Updated on 2024-11-25 GMT+08:00

Introduction

You can use Identity and Access Management (IAM) for fine-grained permissions management of your Cloud Connect resources. If your HUAWEI ID does not need individual IAM users, you can skip this topic.

With IAM, you can control access to specific cloud resources. IAM supports role/policy-based authorization and identity policy-based authorization.

The following table describes the differences between the two authorization models.

Table 1 Differences between role/policy-based and identity policy-based authorization

Authorization Model

Authorization Using

Permissions

Authorization Method

Scenario

Role/Policy

User-permission-authorization scope

  • System-defined roles
  • System-defined policies
  • Custom policies

Assigning roles or policies to principals

To authorize a user, you need to add it to a user group first and then specify the scope of authorization.

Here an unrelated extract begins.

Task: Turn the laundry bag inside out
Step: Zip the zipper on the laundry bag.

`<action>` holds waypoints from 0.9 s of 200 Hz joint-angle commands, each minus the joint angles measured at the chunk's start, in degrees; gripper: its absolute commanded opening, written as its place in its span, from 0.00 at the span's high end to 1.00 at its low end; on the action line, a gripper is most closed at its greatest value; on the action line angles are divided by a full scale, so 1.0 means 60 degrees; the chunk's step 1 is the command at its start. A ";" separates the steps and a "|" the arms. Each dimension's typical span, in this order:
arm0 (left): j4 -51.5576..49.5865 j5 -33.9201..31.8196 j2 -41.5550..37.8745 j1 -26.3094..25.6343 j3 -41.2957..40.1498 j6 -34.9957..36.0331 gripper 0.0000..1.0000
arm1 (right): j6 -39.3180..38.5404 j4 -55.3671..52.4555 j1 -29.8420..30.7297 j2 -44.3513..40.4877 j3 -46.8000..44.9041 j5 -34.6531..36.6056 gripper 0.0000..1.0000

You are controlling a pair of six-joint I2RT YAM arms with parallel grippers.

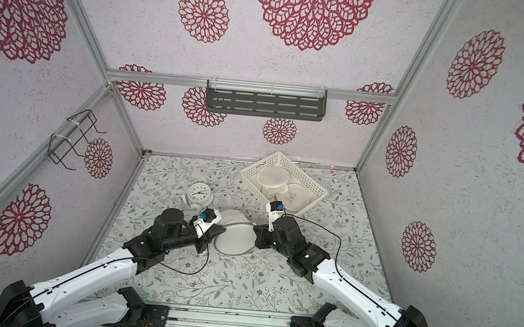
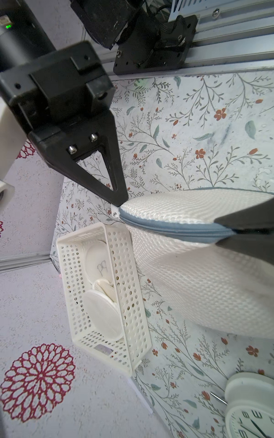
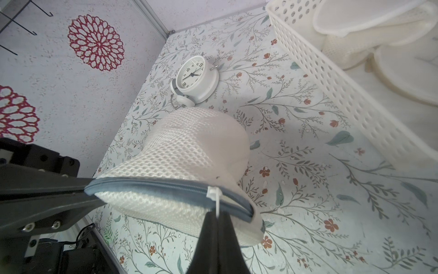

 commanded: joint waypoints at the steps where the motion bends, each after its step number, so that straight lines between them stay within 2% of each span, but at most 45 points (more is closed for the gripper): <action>1: -0.0128 -0.0429 0.0260 0.0009 0.0222 -0.0102 0.75 | -0.0398 0.0172 -0.0096 0.0062 0.0468 -0.0227 1.00; 7: -0.0371 -0.0487 0.0326 0.0009 0.0332 -0.0123 0.62 | -0.0542 0.0138 -0.0081 0.0097 0.0582 -0.0316 1.00; 31: -0.0778 -0.0068 0.0361 -0.0009 0.0584 0.0241 0.37 | -0.1343 -0.0075 0.0160 0.0325 0.0968 -0.0594 1.00; 46: -0.0814 0.0057 0.0324 -0.0026 0.0679 0.0352 0.33 | -0.1712 -0.0131 0.0361 0.0483 0.1143 -0.0734 1.00; 77: -0.0952 0.0517 0.0513 -0.0026 0.0859 0.0499 0.33 | -0.2090 0.0258 0.0748 0.0753 0.1313 -0.1153 1.00; 107: -0.0959 0.0465 0.0790 -0.0020 0.0980 0.0596 0.40 | -0.2561 0.0343 0.1113 0.1037 0.1518 -0.1353 1.00; 153: -0.1109 0.0404 0.0894 -0.0028 0.1013 0.0821 0.66 | -0.2610 0.0488 0.1151 0.1024 0.1582 -0.1469 1.00; 180: -0.1142 0.0494 0.0888 -0.0031 0.1010 0.0830 0.87 | -0.2369 0.0345 0.1144 0.0938 0.1564 -0.0998 1.00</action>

It is hard to provide fine-grained permissions control using authorization by user groups and a limited number of condition keys. This method is suitable for small- and medium-sized enterprises.

Identity policy

User-policy

  • System-defined identity policies
  • Custom identity policies
  • Assigning identity policies to principals
  • Attaching identity policies to principals

You can authorize a user by attaching an identity policy to it. User-specific authorization and a variety of key conditions allow for more fine-grained permissions control. However, this model can be hard to set up. It requires a certain amount of expertise and is suitable for medium- and large-sized enterprises.

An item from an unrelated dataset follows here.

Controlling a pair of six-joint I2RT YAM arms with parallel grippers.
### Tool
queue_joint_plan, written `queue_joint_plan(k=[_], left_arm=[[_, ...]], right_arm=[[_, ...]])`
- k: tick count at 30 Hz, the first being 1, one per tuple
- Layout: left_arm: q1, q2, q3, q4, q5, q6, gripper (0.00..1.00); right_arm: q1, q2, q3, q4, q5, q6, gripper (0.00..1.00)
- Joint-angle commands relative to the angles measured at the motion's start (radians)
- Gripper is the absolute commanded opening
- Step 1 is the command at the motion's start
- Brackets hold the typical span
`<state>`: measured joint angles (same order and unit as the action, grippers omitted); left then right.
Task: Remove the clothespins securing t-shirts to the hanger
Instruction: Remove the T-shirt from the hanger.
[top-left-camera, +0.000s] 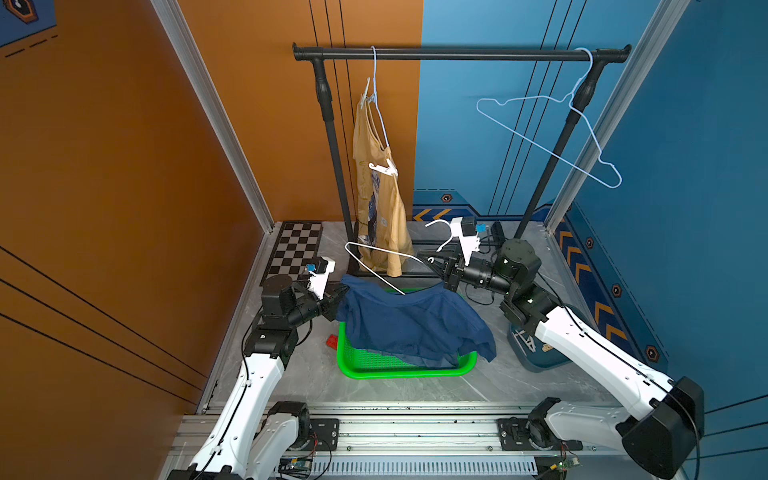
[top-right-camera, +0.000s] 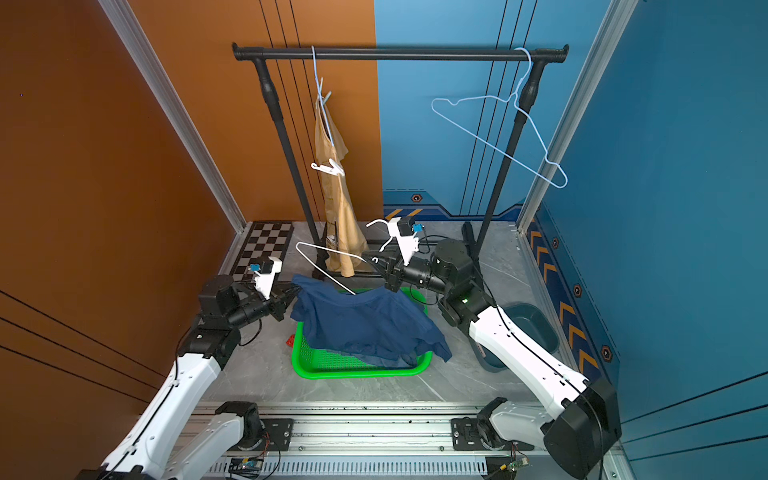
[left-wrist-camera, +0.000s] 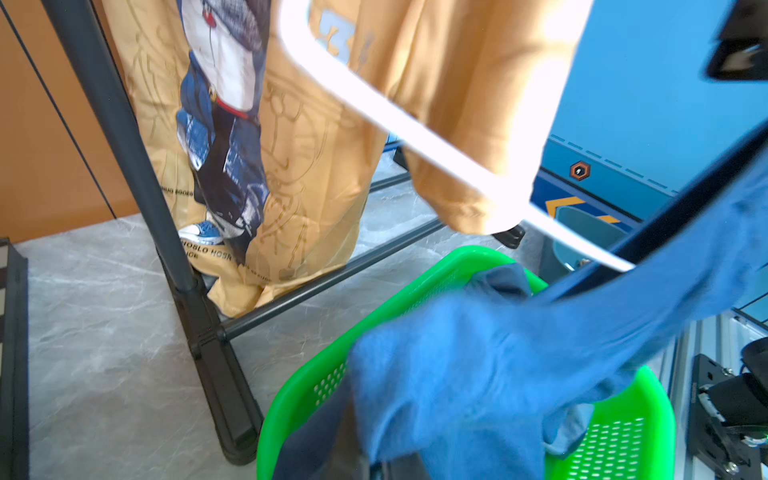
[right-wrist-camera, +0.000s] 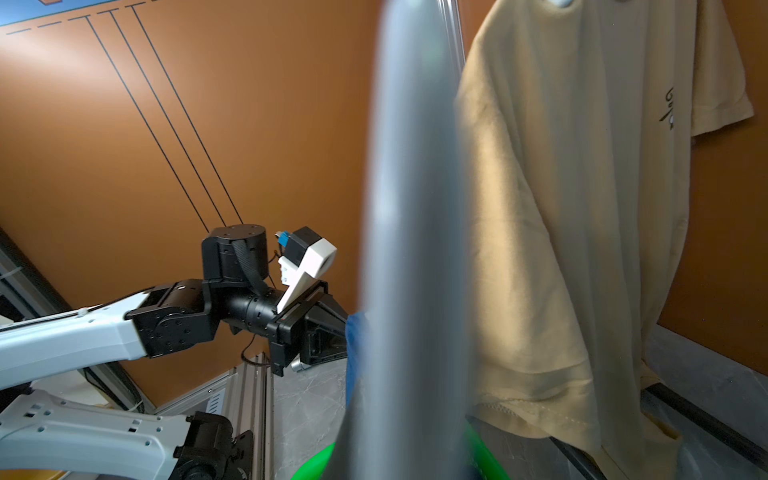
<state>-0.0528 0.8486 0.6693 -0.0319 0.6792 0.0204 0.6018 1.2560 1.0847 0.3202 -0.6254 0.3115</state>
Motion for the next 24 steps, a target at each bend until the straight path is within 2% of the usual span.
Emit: queue_joint_plan(k=[1,5,8,17,20,24], left_arm=[[-0.014,-0.045,-0.024,0.025,-0.031,-0.02,0.0],[-0.032,-0.066,-0.048,0.025,-0.035,-0.029,0.0],[-0.051,-0.074,-0.051,0.026,-0.044,-0.032,0.0],[-0.068,-0.074,-0.052,0.007,-0.076,-0.026,0.0],[-0.065,-0.071,-0.031,-0.024,-0.13,-0.008,0.0],[-0.036,-0.064,0.03,-0.06,-0.278,-0.015,0.0]], right_arm=[[0.033,0.037,0.069,0.152,0.07,-0.005,0.0],[0.061,0.127,0.133,0.289,0.073,0.071,0.0],[0.09,0.172,0.164,0.335,0.117,0.054,0.0],[0.124,0.211,0.257,0.326,0.129,0.031,0.0],[0.117,0.177,0.255,0.286,0.133,-0.002,0.0],[0.092,0.112,0.216,0.243,0.134,-0.024,0.0]])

Assume that you want to grant IAM users the permissions needed to create ECSs in CN North-Beijing4 and OBS buckets in CN South-Guangzhou. With role/policy-based authorization, the administrator needs to create two custom policies and assign both to the IAM users. With identity policy-based authorization, the administrator only needs to create one custom identity policy and configure the condition key g:RequestedRegion for the policy, and attach the policy to the users or grant the users the access permissions to the specified regions. Identity policy-based authorization is more flexible than role/policy-based authorization.

Policies and actions in the two authorization models are not interoperable. You are advised to use the identity policy-based authorization model.

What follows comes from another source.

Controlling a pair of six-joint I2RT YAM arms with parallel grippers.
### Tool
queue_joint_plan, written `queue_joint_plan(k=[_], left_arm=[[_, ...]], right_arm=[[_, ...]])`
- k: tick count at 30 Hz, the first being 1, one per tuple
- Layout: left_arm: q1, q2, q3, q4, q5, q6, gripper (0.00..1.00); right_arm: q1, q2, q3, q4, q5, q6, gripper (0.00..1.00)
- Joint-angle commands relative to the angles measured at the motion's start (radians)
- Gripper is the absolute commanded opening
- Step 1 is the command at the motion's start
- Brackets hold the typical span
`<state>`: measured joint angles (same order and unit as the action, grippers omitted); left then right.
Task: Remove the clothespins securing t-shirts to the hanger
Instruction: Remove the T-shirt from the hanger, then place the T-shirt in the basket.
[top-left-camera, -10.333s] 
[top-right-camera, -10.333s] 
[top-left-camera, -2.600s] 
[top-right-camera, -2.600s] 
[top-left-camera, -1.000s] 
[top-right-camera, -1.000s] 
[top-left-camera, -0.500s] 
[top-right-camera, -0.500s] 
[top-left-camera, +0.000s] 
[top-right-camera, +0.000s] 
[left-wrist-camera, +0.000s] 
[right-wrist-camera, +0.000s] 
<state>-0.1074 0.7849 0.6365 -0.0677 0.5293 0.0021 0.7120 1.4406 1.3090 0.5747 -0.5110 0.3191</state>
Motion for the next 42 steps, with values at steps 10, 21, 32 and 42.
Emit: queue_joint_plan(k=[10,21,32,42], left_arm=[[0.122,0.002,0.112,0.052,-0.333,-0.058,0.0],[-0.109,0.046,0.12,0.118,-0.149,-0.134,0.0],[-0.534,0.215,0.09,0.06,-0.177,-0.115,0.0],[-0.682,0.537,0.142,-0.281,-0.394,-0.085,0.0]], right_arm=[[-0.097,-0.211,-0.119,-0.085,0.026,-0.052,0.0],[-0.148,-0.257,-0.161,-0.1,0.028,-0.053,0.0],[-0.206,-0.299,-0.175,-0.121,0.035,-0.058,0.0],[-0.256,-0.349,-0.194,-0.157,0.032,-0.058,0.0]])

If you use IAM users in your account to call an API, the IAM users must be granted the required permissions. The permissions required for calling an API are determined by the actions supported by the API. Only users who have been granted permissions allowing the actions can call the API successfully.

Assume that an IAM user wants to call an API to query cloud connections. With role/policy-based authorization, the IAM user must be granted the permissions allowing for action cc:cloudConnections:list. With identity policy-based authorization, the IAM user must be granted the permissions allowing for action cc:cloudConnections:list.